[Federal Register: April 26, 2005 (Volume 70, Number 79)]
[Notices]               
[Page 21399-21400]
From the Federal Register Online via GPO Access [wais.access.gpo.gov]
[DOCID:fr26ap05-43]                         

-----------------------------------------------------------------------

COMMITTEE FOR THE IMPLEMENTATION OF TEXTILE AGREEMENTS

 
Entry of Shipments of Cotton, Wool, Man-Made Fiber, Silk Blend 
and Other Vegetable Fiber Textiles and Apparel in Excess of China 
Textile Safeguard Limits.

April 21, 2005.
AGENCY: The Committee for the Implementation of Textile Agreements 
(CITA).

ACTION: Issuing a Directive to Commissioner, Customs and Border 
Protection.

-----------------------------------------------------------------------

FOR FURTHER INFORMATION CONTACT: Ross Arnold, International Trade 
Specialist, Office of Textiles and Apparel, U.S. Department of 
Commerce, (202) 482-3400.

SUPPLEMENTARY INFORMATION:

    Authority: Executive Order 11651 of March 3, 1972, as amended; 
Section 204 of the Agricultural Act of 1956, as amended (7 U.S.C. 
1854).
    In a notice and letter to the Commissioner, Bureau of Customs and 
Border Protection published in the Federal Register on December 13, 
2004, the Committee for the Implementation of Textile Agreements (CITA) 
announced staged entry of overshipments of ATC quotas, China

[[Page 21400]]

textile safeguard quotas, and textile quotas on non-WTO countries 
without agreements in place for 2005. (See 69 FR 72181).
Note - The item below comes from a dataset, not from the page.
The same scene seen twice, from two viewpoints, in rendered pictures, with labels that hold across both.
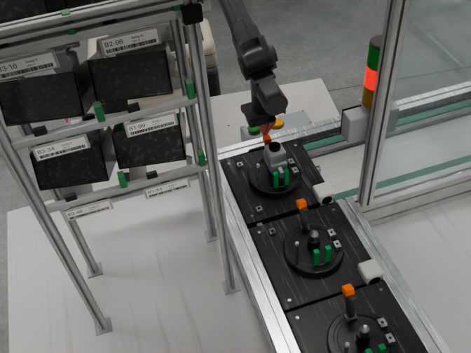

That notice 
referred to a previous notice, published on June 25, 2004, which 
reminded the public that CITA has the right to permanently deny, or to 
stage entry of overshipments of textile quotas. (See 69 FR 35586). This 
notice is to inform the public that overshipments of merchandise 
subject to any China textile safeguard limits shall be subject to 
delayed and staged entry, in a manner similar to the procedure 
explained in the December 13, 2004 notice and letter. In the absence of 
bilateral agreement with the Government of the People's Republic of 
China establishing limits beyond the expiration date of safeguard 
quotas, any overshipments of those quotas shall be subject to the 
following procedure:
     1.) Entry will not be allowed until one month after the expiration 
date of the safeguard quota.
     2.) At that time, only 5 percent of the base limit will be allowed 
entry for a one month period beginning on that date.
     3) An additional 5 percent will be allowed entry monthly until all 
overshipments are allowed entry.
    A textile safeguard limit on socks from China in Categories 332/
432/632part has been in place since October 29, 2004, and extends 
through October 28, 2005. (See 69 FR 63371). Any overshipments of this 
limit shall be subject to delayed and staged entry as described above, 
and as provided specifically in the accompanying directive to the 
Commissioner of U.S. Customs and Border Protection. The base limit for 
the socks quota for October 29, 2004-October 28, 2005 can be found on 
the web at http://otexa.ita.doc.gov/ under ``Summary of Agreements.''


James C. Leonard III,
Chairman, Committee for the Implementation of Textile Agreements.

Committee for the Implementation of Textile Agreements

April 21, 2005.

Commissioner of Customs,
Department of the Treasury, Washington, DC 20229.
    Dear Commissioner: This directive provides instructions on 
permitting entry to goods shipped in excess of the China textile 
safeguard limit on socks in categories 332/432/632part, which covers 
goods exported from China during the October 29, 2004 - October 28, 
2005 period. For all shipments exported from China that exceed that 
limit, you are directed to deny entry until November 29, 2005, 
subject to the following procedure. From November 29 through 
December 28, 2005, you are directed to permit entry to goods in an 
amount equal to 5 percent of the applicable base safeguard limit. 
For each succeeding period, beginning on the 29th of the month, and 
extending through the 28th of the following month, to permit entry 
to goods in an amount equal to 5 percent of the applicable base 
safeguard limit, until all shipments in excess of the safeguard 
limit have been entered.
    The Committee for the Implementation of Textile Agreements has 
determined that this action falls within the foreign affairs 
exception to the rulemaking provisions of 5 U.S.C. 553(a)(1).
    Sincerely,
James C. Leonard III,
Chairman, Committee for the Implementation of Textile Agreements.